Cancer Treatment Survey (CaTS): development and validation of a new instrument to measure patients' preparation for chemotherapy and radiotherapy
Article first published online: 20 DEC 2010
Copyright © 2010 John Wiley & Sons, Ltd.
Volume 21, Issue 3, pages 307–315, March 2012
How to Cite
Schofield, P., Gough, K., Ugalde, A., Carey, M., Aranda, S. and Sanson-Fisher, R. (2012), Cancer Treatment Survey (CaTS): development and validation of a new instrument to measure patients' preparation for chemotherapy and radiotherapy. Psycho-Oncology, 21: 307–315. doi: 10.1002/pon.1896
- Issue published online: 1 MAR 2012
- Article first published online: 20 DEC 2010
- Manuscript Accepted: 9 NOV 2010
- Manuscript Revised: 8 NOV 2010
- Manuscript Received: 29 JUL 2010
- cancer preparation
Objective: Cancer patients experience high levels of pre-treatment anxiety. Chemotherapy and radiotherapy are threatening medical procedures. Preparation for these procedures should include the provision of sensory and procedural information, and addressing fears.

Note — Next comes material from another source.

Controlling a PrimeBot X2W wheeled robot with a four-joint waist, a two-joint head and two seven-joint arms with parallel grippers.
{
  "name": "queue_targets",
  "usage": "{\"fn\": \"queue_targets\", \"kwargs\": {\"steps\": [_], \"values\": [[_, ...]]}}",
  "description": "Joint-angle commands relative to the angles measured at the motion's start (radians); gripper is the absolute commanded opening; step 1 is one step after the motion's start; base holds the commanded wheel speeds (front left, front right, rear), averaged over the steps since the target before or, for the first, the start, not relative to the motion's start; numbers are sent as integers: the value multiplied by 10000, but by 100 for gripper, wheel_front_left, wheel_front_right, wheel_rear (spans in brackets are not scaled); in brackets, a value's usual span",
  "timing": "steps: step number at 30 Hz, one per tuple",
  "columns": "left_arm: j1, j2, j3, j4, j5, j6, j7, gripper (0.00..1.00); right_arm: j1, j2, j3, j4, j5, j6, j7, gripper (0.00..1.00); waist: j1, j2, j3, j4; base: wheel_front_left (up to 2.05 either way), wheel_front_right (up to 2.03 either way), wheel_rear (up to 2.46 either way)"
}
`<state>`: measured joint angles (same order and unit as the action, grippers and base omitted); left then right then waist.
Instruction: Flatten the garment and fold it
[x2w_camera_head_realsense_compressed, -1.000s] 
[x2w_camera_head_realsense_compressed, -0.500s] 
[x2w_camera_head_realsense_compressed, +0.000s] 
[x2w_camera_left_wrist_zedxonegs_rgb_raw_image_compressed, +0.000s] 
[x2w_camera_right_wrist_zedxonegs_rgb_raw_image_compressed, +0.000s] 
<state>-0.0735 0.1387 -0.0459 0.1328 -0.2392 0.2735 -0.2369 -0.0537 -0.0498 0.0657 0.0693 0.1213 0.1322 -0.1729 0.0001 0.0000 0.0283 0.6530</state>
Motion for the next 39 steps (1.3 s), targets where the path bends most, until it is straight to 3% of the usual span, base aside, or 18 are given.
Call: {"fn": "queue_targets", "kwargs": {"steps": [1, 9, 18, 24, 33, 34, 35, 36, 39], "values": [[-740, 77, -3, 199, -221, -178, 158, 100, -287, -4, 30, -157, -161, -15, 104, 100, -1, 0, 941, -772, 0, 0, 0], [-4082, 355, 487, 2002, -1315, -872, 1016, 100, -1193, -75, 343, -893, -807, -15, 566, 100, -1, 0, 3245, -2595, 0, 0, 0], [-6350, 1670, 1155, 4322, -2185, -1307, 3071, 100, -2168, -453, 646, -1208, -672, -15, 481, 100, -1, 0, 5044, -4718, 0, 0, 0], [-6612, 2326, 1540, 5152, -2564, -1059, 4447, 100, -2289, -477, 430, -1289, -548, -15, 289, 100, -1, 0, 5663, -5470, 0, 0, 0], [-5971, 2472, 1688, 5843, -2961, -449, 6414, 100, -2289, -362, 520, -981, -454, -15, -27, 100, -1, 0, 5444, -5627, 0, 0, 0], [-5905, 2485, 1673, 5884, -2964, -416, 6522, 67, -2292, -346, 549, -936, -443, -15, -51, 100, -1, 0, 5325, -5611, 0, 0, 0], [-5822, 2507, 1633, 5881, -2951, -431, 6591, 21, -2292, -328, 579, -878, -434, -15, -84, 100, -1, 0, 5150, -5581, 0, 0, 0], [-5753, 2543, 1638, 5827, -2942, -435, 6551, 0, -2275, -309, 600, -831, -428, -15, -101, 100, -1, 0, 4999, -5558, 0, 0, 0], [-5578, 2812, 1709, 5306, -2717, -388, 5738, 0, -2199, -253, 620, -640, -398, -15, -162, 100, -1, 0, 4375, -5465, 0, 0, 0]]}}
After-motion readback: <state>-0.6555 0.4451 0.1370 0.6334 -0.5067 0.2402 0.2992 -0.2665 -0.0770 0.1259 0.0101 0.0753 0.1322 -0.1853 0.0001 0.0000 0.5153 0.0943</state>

The aim of this study was to develop a cancer treatment survey (CaTS) to assess the preparation for chemotherapy and radiotherapy in cancer patients.
Methods: Drawing on evidence for how to prepare patients for threatening procedures, items were generated by psychosocial/clinical experts and pilot tested with cancer patients. The 36-item draft CaTS was administered to 192 cancer patients commencing chemotherapy for lymphoma, breast or colon cancer. Participants also completed the Hospital Anxiety and Depression Scale (HADS) and basic medical and demographic information was recorded.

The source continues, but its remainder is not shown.